Know your numbers as well. Investors will want to know how you came up with your projections, so you need to know your numbers inside out.

Did it take you longer than you’d anticipated?

It took us longer than we anticipated, yeah. We were overconfident in certain areas and came to realise that it takes a while to raise capital in Australia. As much as we say we want to be the next Silicon Valley, Australia is lagging behind massively. We don’t have the right VCs here, or support. Or even a good understanding of Fintech.

How long should it take a start-up to raise a seed round?

I’ve spoken to other founders, and I think we have a problem in Australia in that it takes six months or more to raise capital. Investors have a lack of competition here and they know they have the upper hand in negotiations, and so they don’t move fast.

I’ve been to Silicon Valley twice and investors there move incredibly fast. They make good decisions. And they have a fear of missing out which Australian investors just don’t have.

What made you choose Tyro Fintech Hub as your home?

We were looking for a space where we could be really focussed. There’s a lot of distractions in some of the other start-up hubs. The location is great as well.

We also liked that there were other Fintech start-ups in the space rather than start-ups who claimed to be Fintechs but weren’t – it means you have like-minded people around you. In fact our first partnership was with another start-up at Tyro Fintech Hub!

We actually tried a few other co-working spaces and realised that they had a lot of distractions – there were a lot of events going on, drinks and so on. Those things are OK but if you’re serious about building a start-up those things are actually distractions. Tyro is also nice and quiet.

Another thing we liked about Tyro Fintech Hub is that you guys are completely independent – you don’t have any interference from sponsors. With other spaces we were apprehensive that the sponsors would be wanting things from us, and that it would compromise our own independence. If they didn’t want something why would they be sponsors?

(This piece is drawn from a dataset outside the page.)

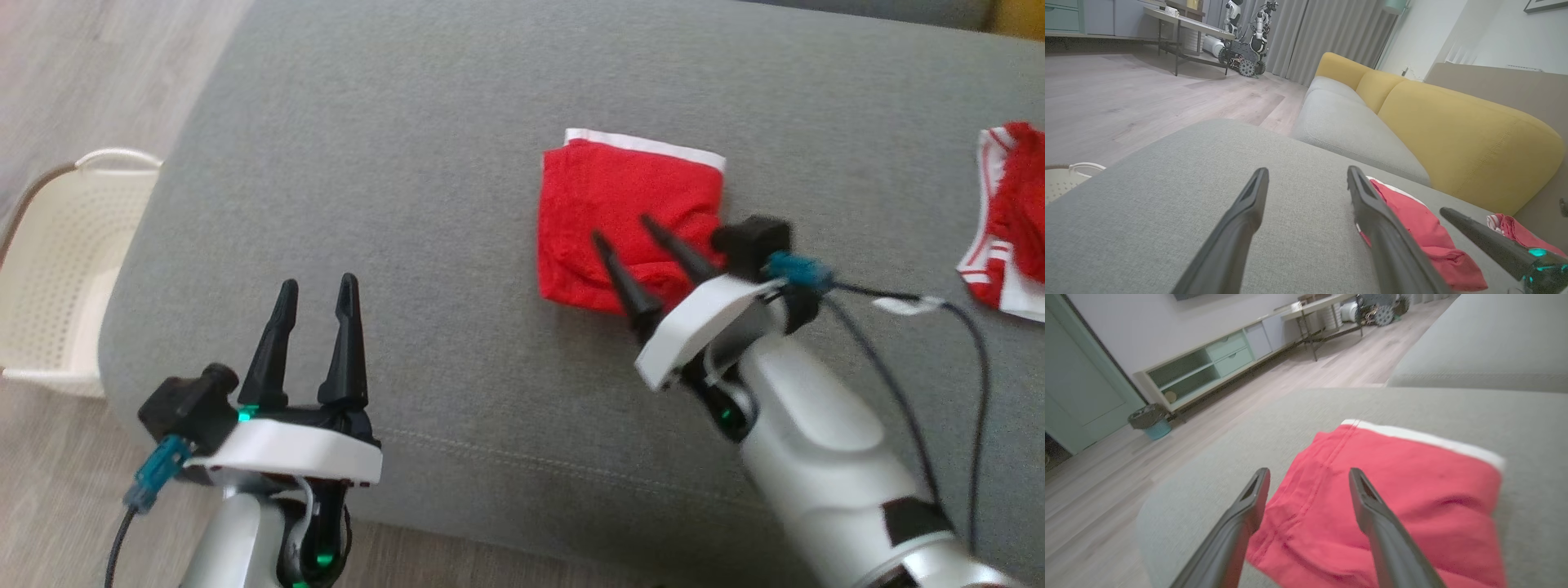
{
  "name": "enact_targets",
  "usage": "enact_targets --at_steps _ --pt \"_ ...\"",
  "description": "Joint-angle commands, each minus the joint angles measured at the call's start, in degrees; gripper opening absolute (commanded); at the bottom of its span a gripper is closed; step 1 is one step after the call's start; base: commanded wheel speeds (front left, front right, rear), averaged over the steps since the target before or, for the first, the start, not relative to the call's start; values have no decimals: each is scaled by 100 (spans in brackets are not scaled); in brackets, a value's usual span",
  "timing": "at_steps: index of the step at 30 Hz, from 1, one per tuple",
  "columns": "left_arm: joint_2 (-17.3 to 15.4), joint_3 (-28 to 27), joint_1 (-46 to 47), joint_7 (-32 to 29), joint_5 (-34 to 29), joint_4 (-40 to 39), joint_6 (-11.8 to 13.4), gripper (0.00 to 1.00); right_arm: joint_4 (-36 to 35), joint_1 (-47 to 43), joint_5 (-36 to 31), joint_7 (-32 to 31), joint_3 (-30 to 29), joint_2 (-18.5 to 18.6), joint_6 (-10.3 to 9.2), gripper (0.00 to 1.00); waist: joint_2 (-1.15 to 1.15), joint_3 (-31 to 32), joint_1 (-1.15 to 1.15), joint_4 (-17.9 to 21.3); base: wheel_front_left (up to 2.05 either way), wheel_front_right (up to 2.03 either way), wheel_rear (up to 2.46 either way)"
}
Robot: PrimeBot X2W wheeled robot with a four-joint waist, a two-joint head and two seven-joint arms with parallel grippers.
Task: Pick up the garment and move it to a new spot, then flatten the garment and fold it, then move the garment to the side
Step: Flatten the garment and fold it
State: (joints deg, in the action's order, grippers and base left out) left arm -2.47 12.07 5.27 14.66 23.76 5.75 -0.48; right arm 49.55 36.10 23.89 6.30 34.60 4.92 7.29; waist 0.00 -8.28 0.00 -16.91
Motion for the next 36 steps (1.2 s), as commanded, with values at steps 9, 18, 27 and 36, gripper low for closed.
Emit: enact_targets --at_steps 9,18,27,36 --pt "-41 -340 86 34 -77 -305 -8 100 -452 95 -173 352 -856 283 20 100 0 174 0 434 0 0 0" --pt "-41 -490 156 34 -97 -407 -46 100 -1097 -514 -698 575 -1926 281 20 100 0 157 0 758 0 0 0" --pt "-41 -494 117 34 -105 -395 -112 100 -1878 -1238 -1174 549 -2611 76 20 100 0 144 0 932 0 0 0" --pt "-41 -387 52 34 -135 -386 -155 100 -2395 -1664 -1465 512 -2837 -88 20 100 0 112 0 1023 0 0 0"
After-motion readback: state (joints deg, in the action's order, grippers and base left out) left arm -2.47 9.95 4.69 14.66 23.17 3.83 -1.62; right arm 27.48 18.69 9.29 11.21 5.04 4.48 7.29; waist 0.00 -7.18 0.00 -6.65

Another thing we liked is that you guys were always available to help the start-ups. There were so many times when you gave us help, but you also understand Fintech really well and could make valuable connections for us quickly.

What have you found hardest with HashChing?

Raising capital has been the hardest part.

And finding the right people is a challenge in Australia, people with the start-up mentality – you have to move fast; it’s not a 9-to-5 job; it’s high pressure; there’s no defined roles.

How well is the Fintech sector performing in Australia?

I think Fintechs have a lot more to do. I think the Royal Commission is a massive opportunity for Fintechs to go out and explain their value proposition to customers, the same customers who are feeling ripped-off by the banks. But I don’t see a lot of them taking advantage of that at the moment – they need to step up their game a bit.